Though the decrease is slight, erroneous payments fell in 2013 as measured both by dollar amount and percentage.

Dec. 31, 2013 - 06:00AM   |  
By SEAN REILLY   |   Comments
OMB Nomination Hearing MWM 20131002
Deputy OMB Director for Management Beth Cobert (Mike Morones/Staff) (Mike Morones)

Improper federal payments totaled an estimated $106 billion in fiscal 2013, down slightly from the 2012 figure of $108 billion, an Office of Management and Budget spokesman said Tuesday. The estimated improper payment rate dropped from 3.74 percent in 2012 to 3.53 percent last year, according to another OMB official.

The downtick came across an array of government programs, including Medicaid, unemployment insurance and Pell Grants, Deputy OMB Director for Management Beth Cobert wrote in an official blog post earlier this month. Agencies also recovered more than $22 billion in overpayments through recovery audits and other methods, she said.

Since fiscal 2009, the government-wide improper payment rate has fallen by about a third, according to OMB figures. While the estimated amount of improper payments has dropped only slightly during the same period — from $109 billion to $106 billion — the payment rate is the more accurate yardstick because it “is a function of the outlays for the programs” reporting mistaken payments, OMB spokesman Frank Benenati said. Only recently, for example, has the budget office begun including Defense Department payments to contractors in its estimates.

Improper payment rates for individual programs in 2013 should be available after is updated in the coming weeks, Benenati added.

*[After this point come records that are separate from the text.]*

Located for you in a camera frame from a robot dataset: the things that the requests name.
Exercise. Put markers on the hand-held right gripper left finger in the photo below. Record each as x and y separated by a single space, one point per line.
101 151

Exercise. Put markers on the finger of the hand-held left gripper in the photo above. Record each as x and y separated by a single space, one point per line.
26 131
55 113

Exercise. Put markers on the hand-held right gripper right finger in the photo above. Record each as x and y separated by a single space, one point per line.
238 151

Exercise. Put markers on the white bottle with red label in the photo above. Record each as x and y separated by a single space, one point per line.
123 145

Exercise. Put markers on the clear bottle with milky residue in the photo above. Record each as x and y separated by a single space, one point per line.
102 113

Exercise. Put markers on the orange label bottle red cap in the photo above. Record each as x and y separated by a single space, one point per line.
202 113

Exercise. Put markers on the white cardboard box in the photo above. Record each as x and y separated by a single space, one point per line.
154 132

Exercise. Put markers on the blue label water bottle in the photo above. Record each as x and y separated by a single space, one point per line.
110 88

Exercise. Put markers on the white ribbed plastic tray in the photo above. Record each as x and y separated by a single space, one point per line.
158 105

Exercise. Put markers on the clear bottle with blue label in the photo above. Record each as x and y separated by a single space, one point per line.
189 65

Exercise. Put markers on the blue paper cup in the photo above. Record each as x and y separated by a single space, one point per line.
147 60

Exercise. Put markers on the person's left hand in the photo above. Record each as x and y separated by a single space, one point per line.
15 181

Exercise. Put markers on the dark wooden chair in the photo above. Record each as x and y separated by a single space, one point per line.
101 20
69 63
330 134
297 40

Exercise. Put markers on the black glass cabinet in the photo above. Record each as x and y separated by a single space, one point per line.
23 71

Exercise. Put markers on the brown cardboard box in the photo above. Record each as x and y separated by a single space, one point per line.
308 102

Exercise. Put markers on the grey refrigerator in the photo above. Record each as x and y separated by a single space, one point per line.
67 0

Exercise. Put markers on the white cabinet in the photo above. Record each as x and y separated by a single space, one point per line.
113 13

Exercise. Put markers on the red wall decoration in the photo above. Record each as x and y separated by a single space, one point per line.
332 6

Improper payments are typically defined as money spent in the wrong amount, for the wrong recipient or for goods and services not received. The erroneous payments include underpayments as well as overpayments. Some arise from honest mistakes, while others are the result of fraud. Only about one-third of improper payments are generally recoverable, OMB Controller Danny Werfel has said.